Sumber gambar : satujam.com

Semasa kecil dulu, ada hal yang selalu memotivasi saya agar tak pernah bolong dalam menunaikan Salat Tarawih. Tapi bukan karena iming-iming pahalanya yah. Di mata anak kecil yang masih polos, ada hal yang lebih menarik selepas salat tarawih kala itu.

Setelah salat usai, seluruh jamaah biasanya akan saling bersalaman sembari menyenandungkan sholawat. Dan setelah itu, seluruh jamaah akan duduk memutar sembari menikmati kudapan yang dibawa secara bergilir sesuai jadwal oleh masing-masing jamaah. Dan tradisi ini dilangsungkan di sebagian besar Musala dan Masjid di desa saya.

Jenis kudapannya sendiri beragam, dari kue basah seperti onde-onde, kue cucur, kue putu, hingga macam-macam gorengan dan makanan kering lain, dan tak lupa pula ditemani minuman gelas kemasan atau teh seduhan yang dibawa menggunakan teko aluminium.

Saat kecil, mendapatkan makanan seperti ini secara cuma-cuma tentu sangat menyenangkan. Terlebih di masa itu, kehidupan perekonomian di sini tak sebaik sekarang. Jadi, jika selepas berbuka perut masih keroncongan, salat tarawih pun bisa dijadikan lahan untuk mencari pengisi perut tambahan.

Bahkan dulu, banyak remaja yang lebih tua dari saya sengaja salat di shaf paling akhir. Tujuannya agar saat dzikir berjamaah mereka bisa mengambil diam-diam camilan dan pulang lebih dulu, karena camilannya memang diletakkan di belakang. Dan tak jarang pula ada jemaah yang berdzikir sembari mengemil. Konyol sih memang.

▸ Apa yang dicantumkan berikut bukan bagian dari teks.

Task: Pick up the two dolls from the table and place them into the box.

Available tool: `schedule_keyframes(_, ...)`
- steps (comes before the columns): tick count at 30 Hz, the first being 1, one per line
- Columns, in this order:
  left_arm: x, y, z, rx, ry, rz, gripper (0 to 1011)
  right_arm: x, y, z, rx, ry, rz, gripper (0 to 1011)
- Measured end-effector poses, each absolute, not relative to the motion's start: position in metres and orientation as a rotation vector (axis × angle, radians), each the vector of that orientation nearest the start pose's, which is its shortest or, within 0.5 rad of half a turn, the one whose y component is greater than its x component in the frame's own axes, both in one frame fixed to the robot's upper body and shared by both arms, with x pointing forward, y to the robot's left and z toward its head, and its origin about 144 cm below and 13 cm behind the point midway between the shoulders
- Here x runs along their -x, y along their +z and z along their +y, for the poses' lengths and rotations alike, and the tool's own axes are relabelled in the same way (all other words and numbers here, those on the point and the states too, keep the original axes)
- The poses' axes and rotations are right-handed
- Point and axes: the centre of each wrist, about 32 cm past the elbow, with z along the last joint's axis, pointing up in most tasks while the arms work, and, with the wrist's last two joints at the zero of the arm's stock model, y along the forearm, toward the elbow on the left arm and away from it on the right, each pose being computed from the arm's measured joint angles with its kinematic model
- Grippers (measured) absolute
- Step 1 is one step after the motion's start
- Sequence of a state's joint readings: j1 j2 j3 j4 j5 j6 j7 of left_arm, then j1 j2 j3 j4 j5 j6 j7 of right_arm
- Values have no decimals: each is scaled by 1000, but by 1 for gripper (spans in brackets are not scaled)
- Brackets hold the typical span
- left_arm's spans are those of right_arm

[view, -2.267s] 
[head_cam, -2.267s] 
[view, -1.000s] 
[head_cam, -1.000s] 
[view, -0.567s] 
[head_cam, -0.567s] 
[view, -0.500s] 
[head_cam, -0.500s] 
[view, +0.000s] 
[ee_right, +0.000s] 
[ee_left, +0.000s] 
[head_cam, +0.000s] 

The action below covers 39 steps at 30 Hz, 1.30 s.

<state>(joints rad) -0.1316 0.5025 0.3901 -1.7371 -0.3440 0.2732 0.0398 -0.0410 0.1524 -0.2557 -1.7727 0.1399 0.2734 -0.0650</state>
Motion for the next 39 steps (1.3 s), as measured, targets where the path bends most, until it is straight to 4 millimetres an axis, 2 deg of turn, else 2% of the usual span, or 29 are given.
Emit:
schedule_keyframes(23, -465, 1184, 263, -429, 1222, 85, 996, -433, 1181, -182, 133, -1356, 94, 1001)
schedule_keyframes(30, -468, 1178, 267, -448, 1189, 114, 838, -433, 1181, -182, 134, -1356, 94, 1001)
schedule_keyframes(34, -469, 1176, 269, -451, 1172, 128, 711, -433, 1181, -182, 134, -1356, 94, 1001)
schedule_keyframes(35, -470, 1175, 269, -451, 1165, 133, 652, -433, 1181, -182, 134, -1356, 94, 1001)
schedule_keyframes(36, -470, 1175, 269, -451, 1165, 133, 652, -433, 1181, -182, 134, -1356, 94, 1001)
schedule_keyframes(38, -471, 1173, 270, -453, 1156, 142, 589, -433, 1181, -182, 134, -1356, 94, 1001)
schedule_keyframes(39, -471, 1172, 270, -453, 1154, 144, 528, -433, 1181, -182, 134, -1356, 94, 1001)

Namun seiring berjalannya waktu, kenakalan semacam ini tak lagi dijumpai di setiap Ramadan tiba. Karena nyatanya, tradisi ini semakin ditinggalkan oleh masyarakat desa saya sendiri.

Mulai dari musala kecil hingga masjid utama, kini tak lagi menyediakan kudapan selepas Salat Tarawih. Selain karena masalah ketertiban, Hal ini juga terkait kebersihan tempat beribadah. Dimana camilan ataupun minuman yang dibawa biasanya akan menyisakan sampah. Dan kadang tak dibersihkan sebagaimana mestinya.

Tak hanya itu, sebagian masyarakat juga ingin menghilangkan tradisi ini agar tampak “umum” seperti masyarakat di desa lainnya.

Tahun lalu, di musala tempat saya biasanya melaksanakan salat tarawih, sebenarnya masih saya jumpai kebiasaan ini. Ya meski saya jarang ikut menikmati camilannya karena perut yang sudah terlanjur kenyang. Namun, saya lihat anak kecil dan orang dewasa lainnya nampak masih antusias.

Tapi mulai tahun ini, kebiasaan tersebut mungkin hanya akan menjadi sebuah kenangan belaka. Karena kini tak ada lagi kegiatan serupa. Sebenarnya ini lantaran musala dalam tahap renovasi, serta pihak musala tak sempat memberi jadwal giliran kepada jamaah.

Tapi mengingat alasan tempat lain meniadaknnya cukup masuk akal. Bukan tak mungkin tahun depan tak akan ada lagi tradisi ini di musala tempat saya.

Ada tradisi menarik kah di daerah kalian selepas salat Tarawih? Share ya!